Can you become rich by trading CFDs?
Unlimited profits are possible with CFD trading. There is the rule:
The higher the capital invested, the higher the profit or loss can be.
With an account of $ 500, it is almost impossible to earn several million in a short time. But it is not impossible. In general, one speaks in the trading area of risk management of about 1% of the total account per position. So if you have an account with $ 10.000 credit, you should take a risk of $ 100 in one trade. The best traders have traded with a profit-risk ratio of 1 to 3 or more. So you bet $ 100 and win $ 300. Please note, however, that there can also be losses.
See the example of a growing CFD account:
How quickly you can achieve success depends largely on yourself and the method used in the markets. Once you have developed a safe and good tactic for trading, nothing stands in the way of your profit.

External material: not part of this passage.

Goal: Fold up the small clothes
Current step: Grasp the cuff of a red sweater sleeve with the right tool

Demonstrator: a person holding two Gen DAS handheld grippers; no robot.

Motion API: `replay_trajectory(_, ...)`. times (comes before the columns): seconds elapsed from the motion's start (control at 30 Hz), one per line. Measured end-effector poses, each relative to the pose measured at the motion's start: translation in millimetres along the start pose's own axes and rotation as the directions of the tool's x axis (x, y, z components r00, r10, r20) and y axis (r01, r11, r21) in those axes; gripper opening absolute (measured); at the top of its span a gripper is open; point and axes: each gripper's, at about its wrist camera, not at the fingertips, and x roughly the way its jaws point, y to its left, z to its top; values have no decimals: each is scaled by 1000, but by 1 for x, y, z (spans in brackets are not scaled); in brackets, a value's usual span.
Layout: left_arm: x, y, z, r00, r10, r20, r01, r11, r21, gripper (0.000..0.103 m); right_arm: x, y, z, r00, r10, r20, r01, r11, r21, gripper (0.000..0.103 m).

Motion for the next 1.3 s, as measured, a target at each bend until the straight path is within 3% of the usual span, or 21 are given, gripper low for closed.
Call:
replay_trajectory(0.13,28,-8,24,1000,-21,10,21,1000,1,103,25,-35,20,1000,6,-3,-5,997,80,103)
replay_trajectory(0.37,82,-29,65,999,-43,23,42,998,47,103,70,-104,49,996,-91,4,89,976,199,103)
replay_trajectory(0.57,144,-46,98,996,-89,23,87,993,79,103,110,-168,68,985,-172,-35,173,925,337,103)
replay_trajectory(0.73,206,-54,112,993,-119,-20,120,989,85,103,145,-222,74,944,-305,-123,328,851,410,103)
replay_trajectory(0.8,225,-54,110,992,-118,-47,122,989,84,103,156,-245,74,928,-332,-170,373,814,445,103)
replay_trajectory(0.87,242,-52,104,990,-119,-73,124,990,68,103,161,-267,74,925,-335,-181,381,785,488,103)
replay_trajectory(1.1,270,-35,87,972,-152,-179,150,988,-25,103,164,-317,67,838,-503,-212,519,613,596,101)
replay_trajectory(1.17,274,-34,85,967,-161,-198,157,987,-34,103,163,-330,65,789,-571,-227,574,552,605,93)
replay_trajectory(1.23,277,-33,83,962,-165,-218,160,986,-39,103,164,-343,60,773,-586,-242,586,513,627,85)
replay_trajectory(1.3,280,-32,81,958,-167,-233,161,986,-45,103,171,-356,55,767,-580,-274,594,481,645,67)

The most common failures by CFD traders – Tips & tricks:
In our opinion, the danger of a contract for difference is determined by the traders themselves. It is possible to lose all your trading capital in a short time. However, this should not happen with reasonable risk management. The problem of most unsuccessful traders is that they trade with far too large positions in the market.
1. Wrong trading times:
The trading volume of the exchange is based on the official trading hours of a market. Although many markets are electronically tradable 24 hours a day, the strong movements are based on the opening hours. Trading after the off-hours can be less profitable.
2. Unprepared position opening:
Many traders tend to open a trade unprepared. The most important fact to remember is that you need to adjust the position size to your account. Position size calculators can also help.

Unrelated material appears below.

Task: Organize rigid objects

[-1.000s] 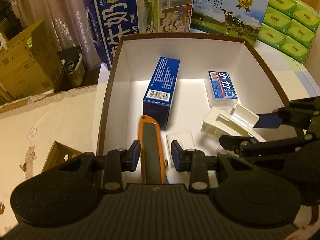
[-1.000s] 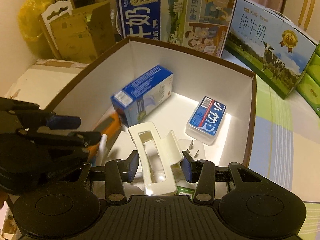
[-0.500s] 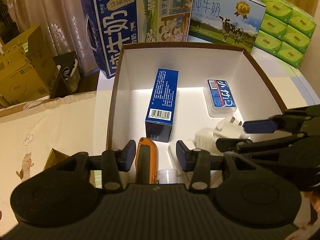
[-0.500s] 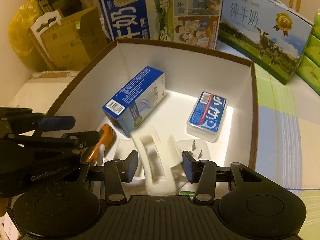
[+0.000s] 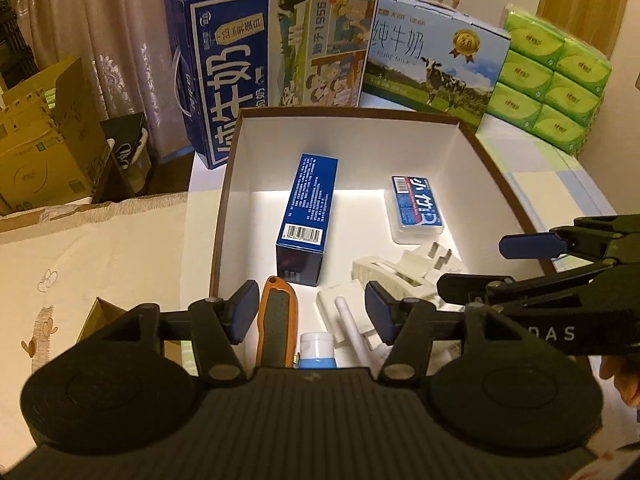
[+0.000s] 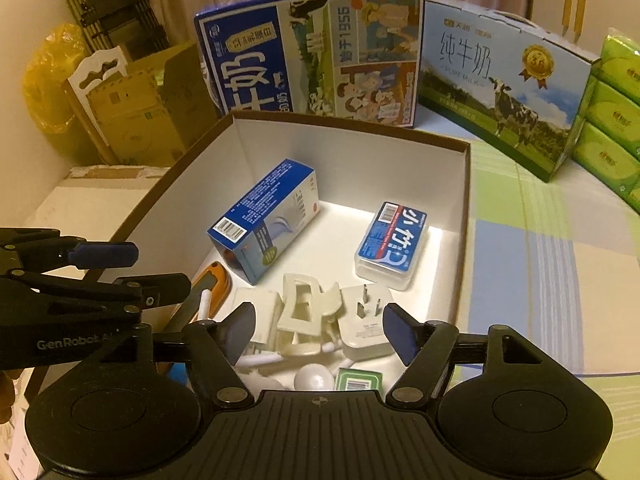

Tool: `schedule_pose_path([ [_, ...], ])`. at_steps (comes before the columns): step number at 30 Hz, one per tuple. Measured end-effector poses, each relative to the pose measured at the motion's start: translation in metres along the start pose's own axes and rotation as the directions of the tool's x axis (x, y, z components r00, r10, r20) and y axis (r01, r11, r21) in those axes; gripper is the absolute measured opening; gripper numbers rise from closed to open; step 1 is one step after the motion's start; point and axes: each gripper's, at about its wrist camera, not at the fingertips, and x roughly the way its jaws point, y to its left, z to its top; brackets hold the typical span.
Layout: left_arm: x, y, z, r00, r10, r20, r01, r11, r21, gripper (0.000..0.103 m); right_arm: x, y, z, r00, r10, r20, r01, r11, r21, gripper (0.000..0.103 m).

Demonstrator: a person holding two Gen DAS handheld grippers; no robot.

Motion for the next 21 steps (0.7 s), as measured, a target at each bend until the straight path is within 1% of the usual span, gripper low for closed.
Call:
schedule_pose_path([
  [6,-0.023,-0.008,-0.005,1.000,0.009,0.030,-0.009,1.000,-0.013,0.063,-0.020,-0.006,-0.008,1.000,0.003,0.023,-0.003,1.000,0.017,0.069],
  [9,-0.036,-0.015,-0.008,0.999,0.017,0.046,-0.016,1.000,-0.018,0.064,-0.032,-0.010,-0.013,0.999,0.007,0.032,-0.008,1.000,0.024,0.069],
  [11,-0.045,-0.020,-0.012,0.998,0.025,0.057,-0.024,0.999,-0.023,0.066,-0.040,-0.013,-0.017,0.999,0.009,0.037,-0.010,0.999,0.031,0.069],
  [12,-0.050,-0.023,-0.014,0.998,0.030,0.061,-0.028,0.999,-0.026,0.069,-0.046,-0.015,-0.020,0.999,0.013,0.041,-0.015,0.999,0.038,0.069],
  [16,-0.069,-0.037,-0.023,0.996,0.040,0.081,-0.037,0.999,-0.034,0.070,-0.066,-0.023,-0.032,0.998,0.044,0.044,-0.047,0.997,0.068,0.070],
  [18,-0.078,-0.044,-0.028,0.995,0.041,0.088,-0.038,0.999,-0.037,0.070,-0.076,-0.027,-0.038,0.998,0.045,0.040,-0.048,0.996,0.081,0.070],
  [21,-0.091,-0.057,-0.037,0.994,0.048,0.099,-0.044,0.998,-0.044,0.074,-0.091,-0.033,-0.049,0.998,0.050,0.033,-0.053,0.994,0.091,0.070],
])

3. Wrong risk management and leverage:
A high level can bring many advantages, especially if you only want to trade very small movements. However, you should be able to assess your risk at any time and adjust it to your account size. Too high a risk can cause strong, ill-considered emotional actions.
Risk of CFD Trading
Stock exchange trading is never risk-free. A trader always tries to risk his capital to make a bigger profit. People who do not want to take any risk should keep their hands off CFD Trading. Although CFDs are very risky, they are less risky than many other financial products. With the new regulations, there is no longer an obligation to make margin calls and in the worst case, the account can no longer end up in a negative balance.
Risk of CFD Trading:
- You can lose your invested amount of money.
- CFDs are leveraged. This can be risky for your capital.
- Without sensitive risk management, you will fail. Do not use too much money for one position.
Conclusion: CFDs are a good way to invest in the financial markets
In the past, we have already gained a lot of experience with the topic of Contract for Difference. It is a good opportunity for me to participate quickly and easily in the capital markets. We have tested and tried out a wide variety of providers. There are, as in every field, good and bad brokers.
In summary, the Contract for Difference is the perfect financial product for the private trader. CFD Brokers offer you trading starting at 1€. The upper limits are open. With the chart analysis and various trading indicators, you can also find perfect entries into the markets.
It does not matter which strategy or method you follow in the financial markets. Contracts for Difference are suitable for every private trader. Start now even in a free demo account with our recommended brokers.
Contracts for Difference are suitable for any type of capital. It is an easy way to go long or short on markets with leverage.